*** Block opens ***

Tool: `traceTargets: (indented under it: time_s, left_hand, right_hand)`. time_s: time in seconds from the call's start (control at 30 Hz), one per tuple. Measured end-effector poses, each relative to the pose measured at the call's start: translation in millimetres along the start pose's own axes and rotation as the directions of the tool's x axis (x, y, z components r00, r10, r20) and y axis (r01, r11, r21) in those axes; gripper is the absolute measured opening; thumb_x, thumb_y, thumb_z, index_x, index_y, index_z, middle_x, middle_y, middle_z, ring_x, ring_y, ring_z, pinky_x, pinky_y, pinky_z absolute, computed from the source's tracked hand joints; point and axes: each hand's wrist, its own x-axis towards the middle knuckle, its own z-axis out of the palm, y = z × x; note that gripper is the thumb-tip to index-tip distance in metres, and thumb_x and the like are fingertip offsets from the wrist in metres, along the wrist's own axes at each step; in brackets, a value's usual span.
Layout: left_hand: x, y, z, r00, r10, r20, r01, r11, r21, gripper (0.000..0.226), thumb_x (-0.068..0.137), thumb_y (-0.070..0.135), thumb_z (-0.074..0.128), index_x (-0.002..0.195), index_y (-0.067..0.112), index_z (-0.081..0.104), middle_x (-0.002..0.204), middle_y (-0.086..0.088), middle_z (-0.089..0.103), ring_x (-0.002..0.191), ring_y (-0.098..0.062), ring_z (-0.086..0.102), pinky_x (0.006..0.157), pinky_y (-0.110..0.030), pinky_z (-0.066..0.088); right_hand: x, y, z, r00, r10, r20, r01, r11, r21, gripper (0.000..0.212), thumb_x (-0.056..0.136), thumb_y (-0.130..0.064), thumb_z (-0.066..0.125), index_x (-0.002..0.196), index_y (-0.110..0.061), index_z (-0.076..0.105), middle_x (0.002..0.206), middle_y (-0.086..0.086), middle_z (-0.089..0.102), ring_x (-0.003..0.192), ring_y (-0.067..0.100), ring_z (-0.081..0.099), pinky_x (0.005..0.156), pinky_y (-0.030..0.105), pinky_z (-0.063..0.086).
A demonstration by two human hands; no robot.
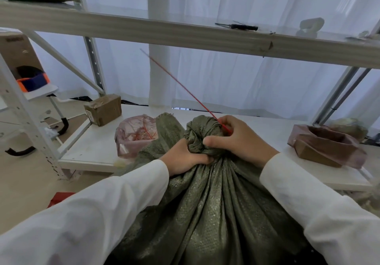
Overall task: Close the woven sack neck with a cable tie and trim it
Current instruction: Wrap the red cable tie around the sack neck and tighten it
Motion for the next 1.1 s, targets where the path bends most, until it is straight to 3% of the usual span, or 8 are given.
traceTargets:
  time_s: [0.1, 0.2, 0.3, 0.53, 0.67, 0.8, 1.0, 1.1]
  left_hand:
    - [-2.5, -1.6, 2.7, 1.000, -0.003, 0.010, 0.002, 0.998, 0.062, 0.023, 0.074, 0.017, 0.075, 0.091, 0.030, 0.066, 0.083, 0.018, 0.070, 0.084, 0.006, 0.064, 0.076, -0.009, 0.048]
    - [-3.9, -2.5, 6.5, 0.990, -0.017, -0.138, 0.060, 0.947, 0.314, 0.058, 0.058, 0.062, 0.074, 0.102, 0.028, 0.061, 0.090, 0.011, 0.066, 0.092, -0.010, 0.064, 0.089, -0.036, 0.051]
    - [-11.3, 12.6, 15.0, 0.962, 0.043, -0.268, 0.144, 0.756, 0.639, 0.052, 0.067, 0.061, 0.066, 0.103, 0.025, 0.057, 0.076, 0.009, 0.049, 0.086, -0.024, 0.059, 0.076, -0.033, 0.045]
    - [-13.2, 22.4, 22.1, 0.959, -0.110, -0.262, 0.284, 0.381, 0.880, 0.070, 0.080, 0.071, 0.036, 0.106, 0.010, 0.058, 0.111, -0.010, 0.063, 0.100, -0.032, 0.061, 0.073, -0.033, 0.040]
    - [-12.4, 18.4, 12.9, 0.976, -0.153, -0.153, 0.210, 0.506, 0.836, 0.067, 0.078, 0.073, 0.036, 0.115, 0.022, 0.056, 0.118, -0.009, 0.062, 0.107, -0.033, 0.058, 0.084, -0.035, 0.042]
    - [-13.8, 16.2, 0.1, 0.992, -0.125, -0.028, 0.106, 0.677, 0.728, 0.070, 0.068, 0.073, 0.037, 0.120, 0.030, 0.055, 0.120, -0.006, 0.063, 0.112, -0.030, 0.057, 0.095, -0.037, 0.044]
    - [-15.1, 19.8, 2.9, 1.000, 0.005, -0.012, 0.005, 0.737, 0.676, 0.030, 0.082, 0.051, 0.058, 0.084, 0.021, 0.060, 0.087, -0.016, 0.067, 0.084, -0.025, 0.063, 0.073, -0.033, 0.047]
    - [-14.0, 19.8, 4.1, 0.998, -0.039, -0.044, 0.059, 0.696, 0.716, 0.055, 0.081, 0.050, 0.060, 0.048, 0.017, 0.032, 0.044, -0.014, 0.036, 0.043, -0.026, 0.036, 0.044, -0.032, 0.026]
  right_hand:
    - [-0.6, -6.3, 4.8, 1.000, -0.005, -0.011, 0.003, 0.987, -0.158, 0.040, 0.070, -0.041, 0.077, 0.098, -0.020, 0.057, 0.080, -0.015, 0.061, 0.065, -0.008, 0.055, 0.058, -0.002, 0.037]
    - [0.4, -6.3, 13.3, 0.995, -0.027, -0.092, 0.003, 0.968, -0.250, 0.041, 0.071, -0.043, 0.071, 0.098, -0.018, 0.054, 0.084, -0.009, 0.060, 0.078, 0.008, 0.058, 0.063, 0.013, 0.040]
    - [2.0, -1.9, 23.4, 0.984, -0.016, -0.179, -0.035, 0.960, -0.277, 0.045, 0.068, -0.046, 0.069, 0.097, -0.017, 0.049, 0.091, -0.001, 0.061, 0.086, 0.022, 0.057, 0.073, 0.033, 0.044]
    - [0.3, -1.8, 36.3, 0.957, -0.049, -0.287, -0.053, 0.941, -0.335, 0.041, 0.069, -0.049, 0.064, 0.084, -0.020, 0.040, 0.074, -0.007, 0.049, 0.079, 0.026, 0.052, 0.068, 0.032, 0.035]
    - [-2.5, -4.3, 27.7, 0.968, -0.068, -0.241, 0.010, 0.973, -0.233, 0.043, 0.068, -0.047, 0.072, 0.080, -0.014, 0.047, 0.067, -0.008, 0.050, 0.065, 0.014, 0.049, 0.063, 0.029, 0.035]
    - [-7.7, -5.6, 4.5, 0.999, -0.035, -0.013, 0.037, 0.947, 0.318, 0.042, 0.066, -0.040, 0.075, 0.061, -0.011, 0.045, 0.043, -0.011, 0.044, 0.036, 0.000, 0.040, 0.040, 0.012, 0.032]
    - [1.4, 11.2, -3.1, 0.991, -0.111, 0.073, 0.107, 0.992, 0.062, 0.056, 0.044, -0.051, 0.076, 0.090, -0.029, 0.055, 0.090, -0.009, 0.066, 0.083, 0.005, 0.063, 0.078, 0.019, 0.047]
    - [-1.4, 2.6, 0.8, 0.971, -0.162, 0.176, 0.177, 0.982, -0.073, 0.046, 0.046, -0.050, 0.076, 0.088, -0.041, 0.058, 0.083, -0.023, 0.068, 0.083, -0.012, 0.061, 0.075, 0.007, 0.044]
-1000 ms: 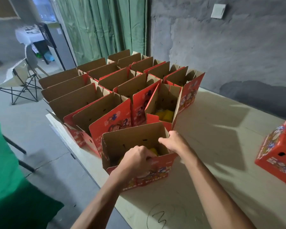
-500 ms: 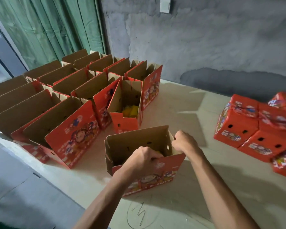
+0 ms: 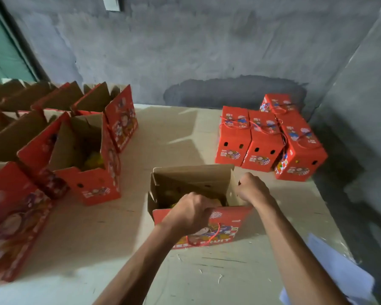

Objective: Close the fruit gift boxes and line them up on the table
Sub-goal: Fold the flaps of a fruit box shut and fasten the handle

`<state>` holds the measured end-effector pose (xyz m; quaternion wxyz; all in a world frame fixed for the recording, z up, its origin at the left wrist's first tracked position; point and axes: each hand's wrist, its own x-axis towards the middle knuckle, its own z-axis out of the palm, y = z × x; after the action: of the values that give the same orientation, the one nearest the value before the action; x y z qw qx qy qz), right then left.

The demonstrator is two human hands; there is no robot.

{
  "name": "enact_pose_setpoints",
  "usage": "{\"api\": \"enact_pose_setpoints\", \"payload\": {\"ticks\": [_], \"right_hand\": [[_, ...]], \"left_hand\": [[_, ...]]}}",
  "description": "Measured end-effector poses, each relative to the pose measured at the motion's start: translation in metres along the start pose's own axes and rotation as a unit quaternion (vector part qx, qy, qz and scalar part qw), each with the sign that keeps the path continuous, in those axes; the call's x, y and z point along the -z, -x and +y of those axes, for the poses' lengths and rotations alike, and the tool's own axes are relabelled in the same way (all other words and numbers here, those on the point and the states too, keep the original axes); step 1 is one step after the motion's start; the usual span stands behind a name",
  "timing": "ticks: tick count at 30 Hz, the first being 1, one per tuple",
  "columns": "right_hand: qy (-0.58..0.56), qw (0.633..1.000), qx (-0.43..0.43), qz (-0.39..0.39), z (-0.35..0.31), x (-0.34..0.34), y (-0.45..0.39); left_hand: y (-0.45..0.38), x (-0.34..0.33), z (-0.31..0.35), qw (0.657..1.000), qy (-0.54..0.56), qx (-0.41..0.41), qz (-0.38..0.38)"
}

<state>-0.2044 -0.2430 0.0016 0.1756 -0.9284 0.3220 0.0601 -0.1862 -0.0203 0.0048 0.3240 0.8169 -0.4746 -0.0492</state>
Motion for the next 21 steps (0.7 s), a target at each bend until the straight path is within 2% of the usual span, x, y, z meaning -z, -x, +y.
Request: {"api": "enact_pose_setpoints", "payload": {"ticks": [4, 8, 12, 17, 21], "right_hand": [[0.002, 0.999, -0.043, 0.024, 0.046, 0.018, 0.004], [-0.009, 0.998, -0.051, 0.036, 0.075, 0.025, 0.011], [-0.026, 0.999, -0.032, 0.009, 0.088, 0.023, 0.019], [-0.053, 0.999, 0.002, 0.012, 0.094, 0.014, 0.033], [-0.137, 0.989, -0.003, -0.060, 0.102, 0.007, 0.035]], "left_hand": [[-0.025, -0.020, 0.023, 0.998, -0.004, -0.067, -0.005], [-0.039, -0.039, 0.036, 0.995, 0.001, -0.101, -0.028], [-0.041, -0.053, 0.039, 0.994, 0.000, -0.095, -0.062], [-0.038, -0.052, 0.041, 0.990, 0.071, -0.088, -0.088], [-0.038, -0.044, 0.039, 0.983, 0.139, -0.056, -0.107]]}}
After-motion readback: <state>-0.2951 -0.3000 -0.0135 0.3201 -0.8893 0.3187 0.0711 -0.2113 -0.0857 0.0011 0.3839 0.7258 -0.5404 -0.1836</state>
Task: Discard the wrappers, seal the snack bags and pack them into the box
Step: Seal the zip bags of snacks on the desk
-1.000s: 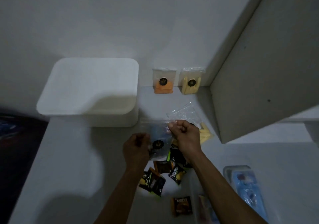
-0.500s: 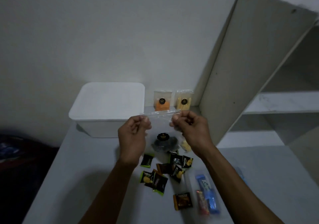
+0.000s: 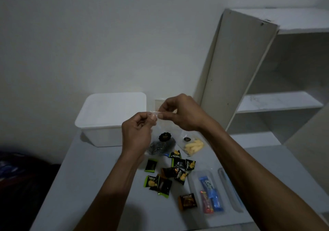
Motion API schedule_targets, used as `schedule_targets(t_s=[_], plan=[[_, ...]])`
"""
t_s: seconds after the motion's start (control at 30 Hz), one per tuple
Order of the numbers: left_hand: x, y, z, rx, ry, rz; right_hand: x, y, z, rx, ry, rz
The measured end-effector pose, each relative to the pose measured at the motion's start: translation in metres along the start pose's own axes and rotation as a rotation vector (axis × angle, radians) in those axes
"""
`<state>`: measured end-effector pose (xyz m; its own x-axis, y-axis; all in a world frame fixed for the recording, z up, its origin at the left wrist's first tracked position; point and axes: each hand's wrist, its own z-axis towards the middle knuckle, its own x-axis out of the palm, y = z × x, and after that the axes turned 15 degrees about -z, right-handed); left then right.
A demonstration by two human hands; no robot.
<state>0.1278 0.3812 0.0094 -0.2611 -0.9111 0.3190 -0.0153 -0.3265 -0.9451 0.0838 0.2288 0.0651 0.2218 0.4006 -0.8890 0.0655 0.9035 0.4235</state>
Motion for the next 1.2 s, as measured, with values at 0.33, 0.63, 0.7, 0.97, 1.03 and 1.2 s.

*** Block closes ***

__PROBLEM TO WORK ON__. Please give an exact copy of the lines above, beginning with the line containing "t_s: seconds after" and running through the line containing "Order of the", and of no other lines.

__SOLUTION TO THIS PROBLEM__.
t_s: seconds after the motion's start (control at 30 Hz), one per tuple
Order of the numbers: left_hand: x, y, z, rx, ry, rz; right_hand: x, y, z, rx, ry, rz

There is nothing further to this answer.